Court Opinion

ID: 8318427
Source: CourtListenerOpinion
Date Created: 2022-10-17 20:10:50.322531+00
Date Added: 2024-06-11T16:45:00.144934
License: Public Domain

By the Court.—Sedgwick, Ch. J.
Section 968 of the Code of Civil Procedure is, that in an action in which the complaint demands judgment for a sum of money only, an issue of fact must be tried by a jury, and also in actions of ejectment, for dower, for waste, for a nuisance, or to recover a chattel. Section 969 is, “An issue of fact not specified in the last section must be tried by the court.” It is at once perceived that the test of the kind of trial is not the legal conclusion from the facts averred in the complaint, but is the nature of the demand. If, upon any supposed state of facts set- out in the complaint, the plaintiff claims he has a right to equitable relief, he has the right to present the claim for adjudication to the court at special term, and is not forced in the first instance to a trial by a jury. He has a right to the judgment of the court, and if it be unfavorable to him, then to the advantages of appeal from the judgment. Even if it be perceived that the complaint is clearly insufficient to maintain his demand for equitable relief, he still has the right to have that determined by the special term.

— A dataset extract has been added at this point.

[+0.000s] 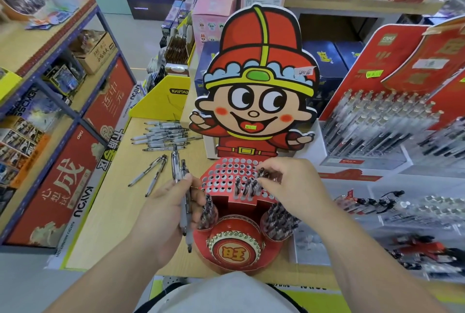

It is suggested in this case that the real substantial demand is for a judgment for a sum of money only. So far as defendant Blumenthal is concerned, it will be necessary for the plaintiff to have the contract reformed by making Blumenthal a party to it, before the claim for damages can be considered against him, and therefore the money demand is secondary to the primary demand for reformation. As to Weinberg, the complaint makes no personal demand, other than such as may be connected with his right to resist the placing of Blumenthal in the contract in his stead. I am of opinion that the plaintiffs had a right to have the issue tried, at least primarily, at special term.
*360It was asserted that the order appealed from, was made at special term after the case had been called for trial. The printed papers disclose an order made without reference to the case actually being on trial. The court, therefore, had the power to impose costs of motion, without any controversy as to what would have been its power if the order were made in the course of the trial.
The order appealed from should be reversed, with $10 single costs, and the motion below denied, with $10 single costs, and the order entered should provide that the case be placed on the special term calendar for trial.
Van Vorst and Freedman, JJ., concurred.